(¯`·.¸¸.·´¯`·.¸¸.-> A place of depravity. The film? The Lighthouse.
I first watched this 2019 film directed by Robert Eggers during the pandemic. It was a great pandemic watch, making me more paranoid than I already was. The plot is straightforward: in the 1890’s, two lighthouse keepers stranded on a small island lose their shit in an epic and classical way.
Rewatching The Lighthouse for this newsletter reminded me that I really need to get a leak in my roof fixed—such was the level of immersion I experienced. I felt rain going down the back of my neck, giving me chills. The protags, Willem Dafoe’s Thomas and Robert Pattinson’s Thomas, are soaked physically by rain and surf but also with rum and, later, turpentine. They are horrifying and hilarious all at once, which is a difficult trick to pull off. The last time I saw any character as funny and terrible as those in The Lighthouse was Immortan Joe in Mad Max: Fury Road.

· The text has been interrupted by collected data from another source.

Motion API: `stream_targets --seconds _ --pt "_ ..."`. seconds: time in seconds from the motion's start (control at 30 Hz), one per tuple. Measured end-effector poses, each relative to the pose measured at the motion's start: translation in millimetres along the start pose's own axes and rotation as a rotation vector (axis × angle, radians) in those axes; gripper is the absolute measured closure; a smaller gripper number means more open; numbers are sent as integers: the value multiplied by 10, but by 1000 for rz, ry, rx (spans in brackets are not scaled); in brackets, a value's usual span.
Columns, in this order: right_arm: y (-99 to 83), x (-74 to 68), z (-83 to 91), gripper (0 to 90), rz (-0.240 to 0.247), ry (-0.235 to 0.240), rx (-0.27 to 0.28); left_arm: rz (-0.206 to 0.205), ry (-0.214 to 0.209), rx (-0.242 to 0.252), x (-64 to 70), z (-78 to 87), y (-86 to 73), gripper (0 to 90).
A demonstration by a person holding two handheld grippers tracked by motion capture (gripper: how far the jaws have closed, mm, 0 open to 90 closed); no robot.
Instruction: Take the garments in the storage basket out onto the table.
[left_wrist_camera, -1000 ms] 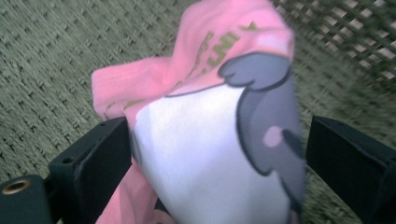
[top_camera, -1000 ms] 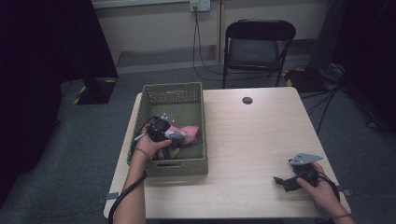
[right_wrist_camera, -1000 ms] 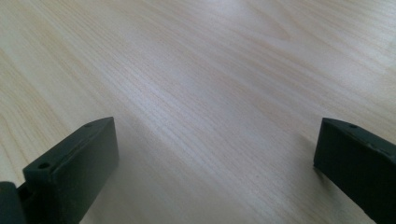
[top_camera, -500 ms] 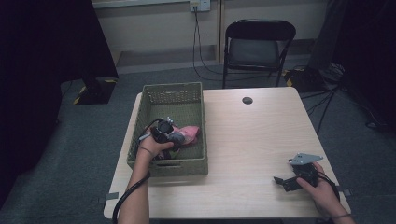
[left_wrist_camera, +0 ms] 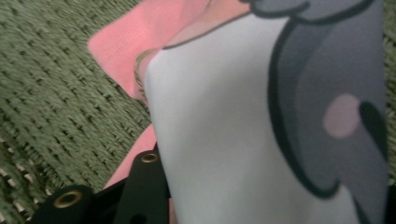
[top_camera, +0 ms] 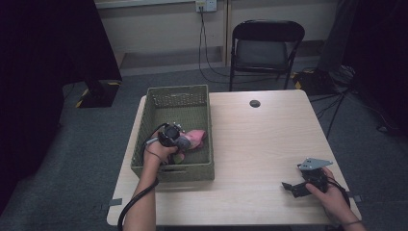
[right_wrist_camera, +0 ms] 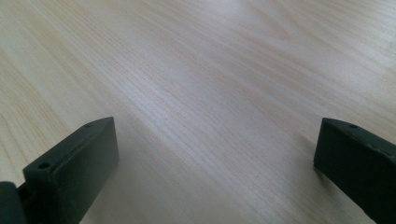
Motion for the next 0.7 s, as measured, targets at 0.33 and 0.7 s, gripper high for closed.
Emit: stream_targets --seconds 0.33,0.7 --pt "1 1 0 0 1 0 1 78 30 147 -96 258 94 667" --pt "0 0 0 0 0 0 0 238 -50 353 -128 519 229 670"
Point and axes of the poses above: each handheld gripper's, and its own axes: z roughly backward along the jaws, y roughly out of its top, x roughly to its right, the point moved 8 cm from there along -z, roughly forward along the jaws, and after that the axes turned 5 degrees about y, right-handed, at the moved point
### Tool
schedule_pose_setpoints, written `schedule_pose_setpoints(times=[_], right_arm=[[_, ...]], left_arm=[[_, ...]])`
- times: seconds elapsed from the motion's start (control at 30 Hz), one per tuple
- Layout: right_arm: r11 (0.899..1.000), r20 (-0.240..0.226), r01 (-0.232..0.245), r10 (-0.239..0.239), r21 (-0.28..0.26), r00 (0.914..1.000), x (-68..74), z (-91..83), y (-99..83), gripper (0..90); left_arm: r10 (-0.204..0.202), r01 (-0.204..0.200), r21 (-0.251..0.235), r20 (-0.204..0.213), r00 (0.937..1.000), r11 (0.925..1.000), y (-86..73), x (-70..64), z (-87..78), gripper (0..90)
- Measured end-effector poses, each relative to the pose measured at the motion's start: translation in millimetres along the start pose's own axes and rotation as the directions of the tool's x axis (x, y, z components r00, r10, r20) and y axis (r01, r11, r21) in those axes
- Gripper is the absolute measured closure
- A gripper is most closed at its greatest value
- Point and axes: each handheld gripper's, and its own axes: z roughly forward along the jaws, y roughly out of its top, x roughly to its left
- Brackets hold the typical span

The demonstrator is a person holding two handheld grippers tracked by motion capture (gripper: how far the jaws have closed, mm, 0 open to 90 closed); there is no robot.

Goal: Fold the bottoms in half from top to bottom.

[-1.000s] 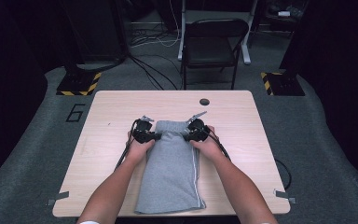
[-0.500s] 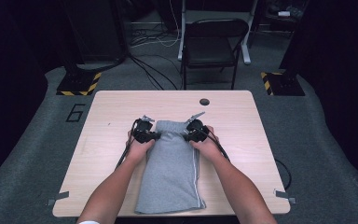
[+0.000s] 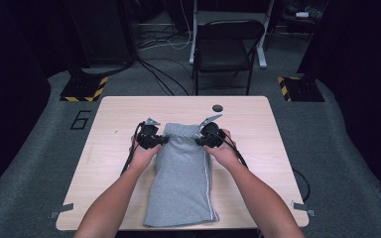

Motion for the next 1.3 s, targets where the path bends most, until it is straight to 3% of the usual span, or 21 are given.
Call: schedule_pose_setpoints(times=[0.1,0.2,0.23,0.3,0.4,0.47,0.7,0.97,1.07,1.1,1.17,1.2,1.3], right_arm=[[1.000,-0.002,0.010,-0.010,-0.016,0.9999,1.5,-6.5,3.8,83.4],[1.000,0.012,0.009,-0.009,-0.022,0.9999,4.0,-12.4,7.4,83.4],[0.999,0.012,0.034,-0.033,-0.034,0.9994,2.4,-14.1,8.7,83.5],[0.999,0.018,0.026,-0.026,-0.040,0.9995,3.6,-17.9,11.9,83.5],[0.997,0.019,0.054,-0.053,-0.060,0.9984,4.0,-23.4,16.6,83.5],[0.998,0.024,0.040,-0.038,-0.057,0.9990,6.1,-27.1,20.1,83.5],[0.992,0.050,0.091,-0.087,-0.085,0.9949,5.1,-39.2,33.2,83.5],[0.990,0.070,0.089,-0.082,-0.106,0.9941,4.1,-44.2,41.1,83.5],[0.987,0.084,0.102,-0.092,-0.120,0.9922,3.6,-47.7,45.3,83.4],[0.990,0.082,0.081,-0.072,-0.116,0.9940,5.1,-49.9,46.4,83.4],[0.983,0.094,0.119,-0.106,-0.140,0.9899,4.0,-51.1,47.9,83.4],[0.985,0.096,0.111,-0.099,-0.131,0.9904,6.3,-51.9,47.1,83.4],[0.979,0.122,0.156,-0.140,-0.134,0.9826,12.4,-47.8,40.3,83.3]], left_arm=[[0.022,-0.022,0.000,-0.002,0.9998,0.9998,7.9,-1.2,-6.8,84.4],[0.020,-0.020,-0.026,-0.002,0.9998,0.9995,13.5,-2.2,-12.4,84.4],[0.020,-0.020,-0.028,-0.004,0.9998,0.9994,15.0,-2.4,-13.7,84.4],[0.024,-0.024,-0.031,-0.005,0.9997,0.9992,18.2,-1.8,-17.1,84.4],[0.025,-0.025,-0.043,-0.008,0.9997,0.9988,22.5,-2.1,-21.0,84.4],[0.024,-0.025,-0.059,-0.011,0.9996,0.9979,25.5,-3.0,-23.5,84.4],[0.033,-0.034,-0.093,-0.016,0.9993,0.9951,38.7,-1.7,-34.5,84.4],[0.042,-0.045,-0.114,-0.024,0.9988,0.9925,49.9,-0.8,-42.3,84.4],[0.047,-0.051,-0.130,-0.028,0.9985,0.9902,52.7,0.1,-44.6,84.4],[0.046,-0.050,-0.132,-0.030,0.9985,0.9900,53.0,0.7,-45.0,84.4],[0.046,-0.049,-0.130,-0.029,0.9985,0.9903,52.0,1.0,-45.6,84.3],[0.048,-0.052,-0.129,-0.029,0.9984,0.9903,50.6,0.7,-45.3,84.3],[0.056,-0.058,-0.116,-0.022,0.9982,0.9915,43.9,-0.3,-43.3,84.3]])
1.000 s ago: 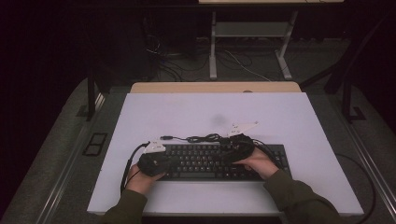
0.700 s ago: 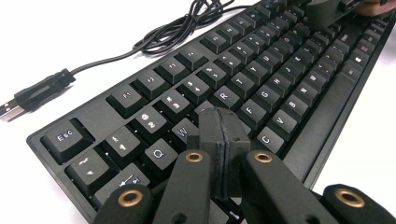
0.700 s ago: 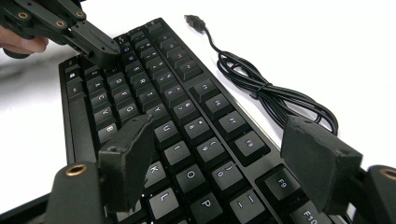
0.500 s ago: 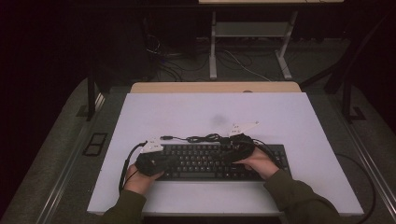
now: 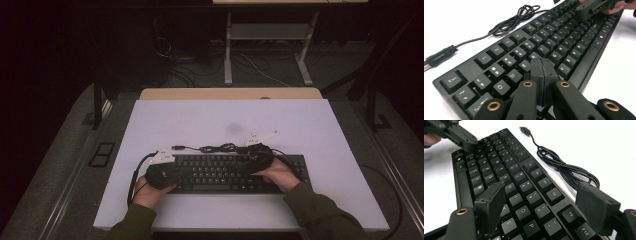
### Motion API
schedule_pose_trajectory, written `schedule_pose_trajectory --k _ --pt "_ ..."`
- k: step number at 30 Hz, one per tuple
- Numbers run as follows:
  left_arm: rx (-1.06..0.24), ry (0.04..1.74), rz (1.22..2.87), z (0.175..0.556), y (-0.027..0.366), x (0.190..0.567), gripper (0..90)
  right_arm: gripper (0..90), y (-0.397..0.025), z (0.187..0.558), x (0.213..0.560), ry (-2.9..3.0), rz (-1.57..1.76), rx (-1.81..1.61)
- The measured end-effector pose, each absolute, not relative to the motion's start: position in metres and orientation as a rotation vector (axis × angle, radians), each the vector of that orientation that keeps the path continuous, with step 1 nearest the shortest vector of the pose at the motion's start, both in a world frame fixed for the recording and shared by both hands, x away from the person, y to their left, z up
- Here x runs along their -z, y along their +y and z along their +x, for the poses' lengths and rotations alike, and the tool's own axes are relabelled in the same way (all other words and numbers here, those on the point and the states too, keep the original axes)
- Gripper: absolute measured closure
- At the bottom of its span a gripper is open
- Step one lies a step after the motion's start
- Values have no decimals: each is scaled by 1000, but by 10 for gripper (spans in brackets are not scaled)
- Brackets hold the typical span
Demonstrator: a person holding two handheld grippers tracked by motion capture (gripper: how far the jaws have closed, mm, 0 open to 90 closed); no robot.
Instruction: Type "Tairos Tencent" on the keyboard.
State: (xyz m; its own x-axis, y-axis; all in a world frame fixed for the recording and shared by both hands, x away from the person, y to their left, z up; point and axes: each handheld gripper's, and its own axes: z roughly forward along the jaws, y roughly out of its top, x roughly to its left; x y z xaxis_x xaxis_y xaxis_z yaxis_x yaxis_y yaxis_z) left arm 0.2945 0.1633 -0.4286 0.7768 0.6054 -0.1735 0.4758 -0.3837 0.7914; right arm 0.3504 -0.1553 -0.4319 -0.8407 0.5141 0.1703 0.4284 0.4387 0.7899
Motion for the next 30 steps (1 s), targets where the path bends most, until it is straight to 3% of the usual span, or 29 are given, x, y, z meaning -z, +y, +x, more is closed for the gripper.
schedule_pose_trajectory --k 30 --pt "-61 655 2137 286 122 439 891 221 -163 348 429 2546 887 -1356"
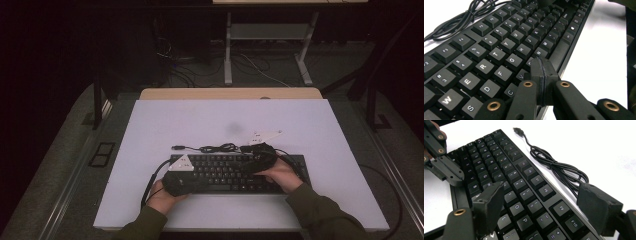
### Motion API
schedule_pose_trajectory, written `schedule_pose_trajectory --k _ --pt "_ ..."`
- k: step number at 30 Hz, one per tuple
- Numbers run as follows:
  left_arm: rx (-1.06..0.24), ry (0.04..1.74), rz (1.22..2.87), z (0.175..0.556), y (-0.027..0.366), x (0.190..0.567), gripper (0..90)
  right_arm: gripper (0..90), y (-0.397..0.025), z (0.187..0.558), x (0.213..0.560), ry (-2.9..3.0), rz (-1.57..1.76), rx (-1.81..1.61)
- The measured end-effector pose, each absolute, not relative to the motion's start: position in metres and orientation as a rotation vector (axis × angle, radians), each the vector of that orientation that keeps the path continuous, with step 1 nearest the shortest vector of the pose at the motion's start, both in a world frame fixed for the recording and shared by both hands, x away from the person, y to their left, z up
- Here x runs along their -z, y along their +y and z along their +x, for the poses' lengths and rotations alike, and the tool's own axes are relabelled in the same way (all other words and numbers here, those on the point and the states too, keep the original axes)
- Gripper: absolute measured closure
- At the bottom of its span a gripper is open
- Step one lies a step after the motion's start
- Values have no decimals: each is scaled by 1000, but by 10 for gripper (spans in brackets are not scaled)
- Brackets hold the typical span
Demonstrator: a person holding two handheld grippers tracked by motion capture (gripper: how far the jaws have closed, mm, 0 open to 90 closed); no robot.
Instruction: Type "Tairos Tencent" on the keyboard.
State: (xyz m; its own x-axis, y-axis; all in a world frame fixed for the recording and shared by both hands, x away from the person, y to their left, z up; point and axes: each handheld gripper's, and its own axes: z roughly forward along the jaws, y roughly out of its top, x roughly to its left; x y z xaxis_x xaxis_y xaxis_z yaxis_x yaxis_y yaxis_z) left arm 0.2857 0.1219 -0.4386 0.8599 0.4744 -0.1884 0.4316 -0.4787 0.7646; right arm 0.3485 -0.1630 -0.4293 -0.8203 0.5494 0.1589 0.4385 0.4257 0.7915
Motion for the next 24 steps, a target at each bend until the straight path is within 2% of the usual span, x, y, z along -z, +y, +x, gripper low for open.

Plenty of smart people on the internet have said smart and funny things about The Lighthouse, with a favorite being an interview with cinematographer Jarin Blaschke emphasizing that Willem Dafoe’s skin is really quite good, actually--it’s the lens that makes the actors look so weathered. I’ve also read many interpretations of the film, and the better ones are written by people who have seen it more than once. The first watch merely orients the viewer to the visuals, the themes, and the grime.
My experiences with lighthouses are scant, and the ones I have seen in real life have been small and adorable, cute as bugs. You just want to put them in your pocket! I’m most familiar with Woolf’s in To the Lighthouse (majestic), the one in John Carpenter’s The Fog (no-nonsense), the lighthouse in the Anne of Green Gables book Anne’s House of Dreams (twee), and the lighthouse getaway in the HBO show Doll & Em (#goals). The Lighthouse shades this list: this one is shabby, all nonsense, anti-cute, and, to use the parlance of our times, a toxic workplace.
I was aware of the classical allusions on the first watch but during lockdown was too depressed to drag out my copy of Bulfinch’s Mythology and my classics textbooks to read up on Prometheus. No longer! I got down my books and saw how writers classic and Romantic chewed on Prometheus’s liver over the years. I love that in Aeschylus’s Prometheus Bound, our titan protagonist is chained to Mount Caucasus, which is writ in my mind now as White Mountain. The Lighthouse also takes place on White Mountain, a craggy island with not just one phallus—the lighthouse—but another too in the foghorn that belches ooooooo-errrrrrr throughout the film.
One aspect of the film’s online life I find interesting would be the many people who labelled the film as unclassifiable in terms of genre. The genre is clear: nautical gothic with elements of psychological horror. What I have not seen much of, though, is a sustained exploration of the lighthouse as place-character. It is the titular role of the film, after all.* The film uses the lighthouse thematically, as a symbol of masculinity gone awry and as a place of horror. It alludes to The Shining in a couple of ways—isolation, alcohol, and axes—but the lighthouse is not demonstrative like the Overlook Hotel is. Instead, it remains aloof throughout, never spilling its beans.
On White Mountain, topography is destiny: the outbuildings are just the worst, being at the lowest points on the island. The living quarters are wretched, as is the passage up to the lighthouse. The lantern room atop the lighthouse is the only place worth being and is in fact worth dying for. Lens time is worth hazing, gaslighting, and depravity.
In fact, any beauty in the films is reserved for the lantern. It looks startlingly modern compared to the rest of the equipment, beautiful. No wonder two jerkasses with seasonal affective disorder want to bask in her glow. The only things as clear as the lantern are the bottles of rum, which refract light and reality so that we see barnacles, salt foam, slime, cockle shells, and tentacles.
The Lighthouse stats:
Place namedrop in the title? Oh yes
Is Willem Dafoe unhinged? Yes! And in a way I like much more than this performance
Good, placey b-roll? Glorious use of b-roll. Really emphasizes how small the island is and how bad the weather is—the credits show Eggers used some stock footage. I’d have never known.
Did it feel like being there? Ugh, yes. The grit is palpable. The film also brings in smell quite a bit more than most films, to good effect.
*Another title that would have worked: Drink: The Only Med’cine. Name for the Broadway reimagining? Monkey Pump: The Musical.